Segment Open

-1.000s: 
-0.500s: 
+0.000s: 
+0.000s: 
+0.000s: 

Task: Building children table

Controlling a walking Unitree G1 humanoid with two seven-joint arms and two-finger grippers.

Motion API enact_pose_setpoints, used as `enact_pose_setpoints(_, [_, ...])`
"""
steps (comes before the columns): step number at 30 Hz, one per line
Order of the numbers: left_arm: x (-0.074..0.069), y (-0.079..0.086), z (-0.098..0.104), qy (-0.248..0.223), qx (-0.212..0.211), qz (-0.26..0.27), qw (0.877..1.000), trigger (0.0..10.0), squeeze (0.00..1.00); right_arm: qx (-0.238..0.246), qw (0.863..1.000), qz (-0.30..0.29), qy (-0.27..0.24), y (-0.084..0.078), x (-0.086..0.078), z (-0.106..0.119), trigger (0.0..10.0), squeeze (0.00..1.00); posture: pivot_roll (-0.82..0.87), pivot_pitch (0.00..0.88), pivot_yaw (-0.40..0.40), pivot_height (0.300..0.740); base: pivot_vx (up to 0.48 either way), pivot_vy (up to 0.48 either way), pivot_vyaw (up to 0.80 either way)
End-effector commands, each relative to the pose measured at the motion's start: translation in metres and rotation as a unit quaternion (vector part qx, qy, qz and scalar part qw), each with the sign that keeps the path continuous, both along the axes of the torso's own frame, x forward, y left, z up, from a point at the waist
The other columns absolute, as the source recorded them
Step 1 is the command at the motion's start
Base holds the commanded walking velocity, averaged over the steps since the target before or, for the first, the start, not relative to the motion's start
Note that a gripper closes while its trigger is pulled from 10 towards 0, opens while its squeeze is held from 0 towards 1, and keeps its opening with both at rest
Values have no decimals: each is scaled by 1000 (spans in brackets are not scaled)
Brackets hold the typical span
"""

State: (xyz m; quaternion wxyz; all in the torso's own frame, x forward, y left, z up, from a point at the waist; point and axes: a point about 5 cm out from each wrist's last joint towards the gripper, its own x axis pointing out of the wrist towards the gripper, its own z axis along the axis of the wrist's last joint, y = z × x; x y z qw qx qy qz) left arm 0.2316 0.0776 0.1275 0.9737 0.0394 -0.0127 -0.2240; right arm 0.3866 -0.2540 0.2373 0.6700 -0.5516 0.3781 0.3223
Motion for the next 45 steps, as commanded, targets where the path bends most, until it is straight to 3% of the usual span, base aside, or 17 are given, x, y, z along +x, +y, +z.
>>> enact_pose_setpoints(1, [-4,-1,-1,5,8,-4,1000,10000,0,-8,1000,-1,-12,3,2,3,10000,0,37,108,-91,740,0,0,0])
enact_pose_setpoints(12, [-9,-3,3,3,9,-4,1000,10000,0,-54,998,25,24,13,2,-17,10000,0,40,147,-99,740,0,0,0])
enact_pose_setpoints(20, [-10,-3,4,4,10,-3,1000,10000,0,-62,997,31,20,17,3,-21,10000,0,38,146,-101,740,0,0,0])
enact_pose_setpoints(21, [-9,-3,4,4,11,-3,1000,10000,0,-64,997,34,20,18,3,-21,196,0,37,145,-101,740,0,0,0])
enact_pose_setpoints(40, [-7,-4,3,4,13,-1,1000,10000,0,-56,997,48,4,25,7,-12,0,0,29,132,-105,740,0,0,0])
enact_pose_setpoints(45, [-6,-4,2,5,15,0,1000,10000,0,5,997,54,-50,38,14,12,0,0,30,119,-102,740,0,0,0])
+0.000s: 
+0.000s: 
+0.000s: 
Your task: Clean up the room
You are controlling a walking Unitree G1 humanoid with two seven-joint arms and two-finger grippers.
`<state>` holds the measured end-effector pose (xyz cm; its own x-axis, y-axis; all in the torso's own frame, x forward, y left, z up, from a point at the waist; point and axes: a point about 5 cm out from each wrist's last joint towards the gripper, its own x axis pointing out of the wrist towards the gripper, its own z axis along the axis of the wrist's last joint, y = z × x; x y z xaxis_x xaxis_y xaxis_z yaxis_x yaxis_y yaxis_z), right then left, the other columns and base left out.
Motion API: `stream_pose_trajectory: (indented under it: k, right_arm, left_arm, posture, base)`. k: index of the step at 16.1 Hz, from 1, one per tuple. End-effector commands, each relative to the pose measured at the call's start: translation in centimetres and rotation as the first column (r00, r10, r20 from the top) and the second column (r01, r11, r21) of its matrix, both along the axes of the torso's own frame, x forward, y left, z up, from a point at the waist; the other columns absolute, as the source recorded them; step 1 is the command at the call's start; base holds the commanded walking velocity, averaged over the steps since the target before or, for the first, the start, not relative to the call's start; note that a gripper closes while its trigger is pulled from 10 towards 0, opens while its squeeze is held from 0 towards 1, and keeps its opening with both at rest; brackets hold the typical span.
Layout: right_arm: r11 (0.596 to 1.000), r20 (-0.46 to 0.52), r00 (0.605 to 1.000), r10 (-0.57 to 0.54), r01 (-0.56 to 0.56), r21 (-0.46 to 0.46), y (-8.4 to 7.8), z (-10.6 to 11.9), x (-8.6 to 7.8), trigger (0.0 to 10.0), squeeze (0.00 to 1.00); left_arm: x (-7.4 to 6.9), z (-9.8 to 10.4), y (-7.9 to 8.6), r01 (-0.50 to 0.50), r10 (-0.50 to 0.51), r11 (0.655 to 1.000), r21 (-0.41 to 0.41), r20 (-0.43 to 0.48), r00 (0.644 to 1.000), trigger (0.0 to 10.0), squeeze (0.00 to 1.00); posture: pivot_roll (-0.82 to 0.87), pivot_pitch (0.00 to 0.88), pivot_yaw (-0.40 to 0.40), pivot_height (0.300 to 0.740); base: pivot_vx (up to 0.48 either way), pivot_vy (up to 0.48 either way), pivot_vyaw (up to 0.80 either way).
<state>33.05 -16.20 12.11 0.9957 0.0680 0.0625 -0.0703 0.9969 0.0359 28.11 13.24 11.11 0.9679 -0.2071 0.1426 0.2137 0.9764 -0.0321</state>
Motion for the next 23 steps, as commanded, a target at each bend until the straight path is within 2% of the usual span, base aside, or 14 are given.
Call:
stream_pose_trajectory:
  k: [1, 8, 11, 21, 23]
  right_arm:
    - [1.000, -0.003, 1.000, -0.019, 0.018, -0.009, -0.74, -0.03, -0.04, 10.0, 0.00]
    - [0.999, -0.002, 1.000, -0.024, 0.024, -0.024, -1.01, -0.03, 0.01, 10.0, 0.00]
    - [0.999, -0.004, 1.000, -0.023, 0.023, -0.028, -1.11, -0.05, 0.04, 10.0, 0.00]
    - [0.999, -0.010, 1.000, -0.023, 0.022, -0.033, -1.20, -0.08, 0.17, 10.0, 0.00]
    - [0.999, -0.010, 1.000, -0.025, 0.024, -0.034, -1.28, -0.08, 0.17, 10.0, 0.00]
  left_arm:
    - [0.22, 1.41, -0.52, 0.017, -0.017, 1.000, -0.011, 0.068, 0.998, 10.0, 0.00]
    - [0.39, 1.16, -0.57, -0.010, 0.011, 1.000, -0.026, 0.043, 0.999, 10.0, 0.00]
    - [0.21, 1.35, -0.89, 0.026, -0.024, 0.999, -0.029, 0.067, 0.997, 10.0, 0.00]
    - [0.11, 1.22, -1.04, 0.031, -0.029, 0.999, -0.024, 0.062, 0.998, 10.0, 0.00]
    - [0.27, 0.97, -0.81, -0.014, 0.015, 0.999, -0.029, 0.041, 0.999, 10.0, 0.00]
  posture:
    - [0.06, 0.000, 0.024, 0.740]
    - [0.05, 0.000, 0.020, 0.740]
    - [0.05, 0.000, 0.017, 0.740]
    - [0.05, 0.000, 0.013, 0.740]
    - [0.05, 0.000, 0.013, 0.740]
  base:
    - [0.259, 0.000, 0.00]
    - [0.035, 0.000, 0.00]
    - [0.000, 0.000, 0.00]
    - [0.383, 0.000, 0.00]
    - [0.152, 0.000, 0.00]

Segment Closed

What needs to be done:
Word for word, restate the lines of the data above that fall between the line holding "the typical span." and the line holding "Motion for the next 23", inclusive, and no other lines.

Answer:
Motion API: `stream_pose_trajectory: (indented under it: k, right_arm, left_arm, posture, base)`. k: index of the step at 16.1 Hz, from 1, one per tuple. End-effector commands, each relative to the pose measured at the call's start: translation in centimetres and rotation as the first column (r00, r10, r20 from the top) and the second column (r01, r11, r21) of its matrix, both along the axes of the torso's own frame, x forward, y left, z up, from a point at the waist; the other columns absolute, as the source recorded them; step 1 is the command at the call's start; base holds the commanded walking velocity, averaged over the steps since the target before or, for the first, the start, not relative to the call's start; note that a gripper closes while its trigger is pulled from 10 towards 0, opens while its squeeze is held from 0 towards 1, and keeps its opening with both at rest; brackets hold the typical span.
Layout: right_arm: r11 (0.596 to 1.000), r20 (-0.46 to 0.52), r00 (0.605 to 1.000), r10 (-0.57 to 0.54), r01 (-0.56 to 0.56), r21 (-0.46 to 0.46), y (-8.4 to 7.8), z (-10.6 to 11.9), x (-8.6 to 7.8), trigger (0.0 to 10.0), squeeze (0.00 to 1.00); left_arm: x (-7.4 to 6.9), z (-9.8 to 10.4), y (-7.9 to 8.6), r01 (-0.50 to 0.50), r10 (-0.50 to 0.51), r11 (0.655 to 1.000), r21 (-0.41 to 0.41), r20 (-0.43 to 0.48), r00 (0.644 to 1.000), trigger (0.0 to 10.0), squeeze (0.00 to 1.00); posture: pivot_roll (-0.82 to 0.87), pivot_pitch (0.00 to 0.88), pivot_yaw (-0.40 to 0.40), pivot_height (0.300 to 0.740); base: pivot_vx (up to 0.48 either way), pivot_vy (up to 0.48 either way), pivot_vyaw (up to 0.80 either way).
<state>33.05 -16.20 12.11 0.9957 0.0680 0.0625 -0.0703 0.9969 0.0359 28.11 13.24 11.11 0.9679 -0.2071 0.1426 0.2137 0.9764 -0.0321</state>
Motion for the next 23 steps, as commanded, a target at each bend until the straight path is within 2% of the usual span, base aside, or 14 are given.

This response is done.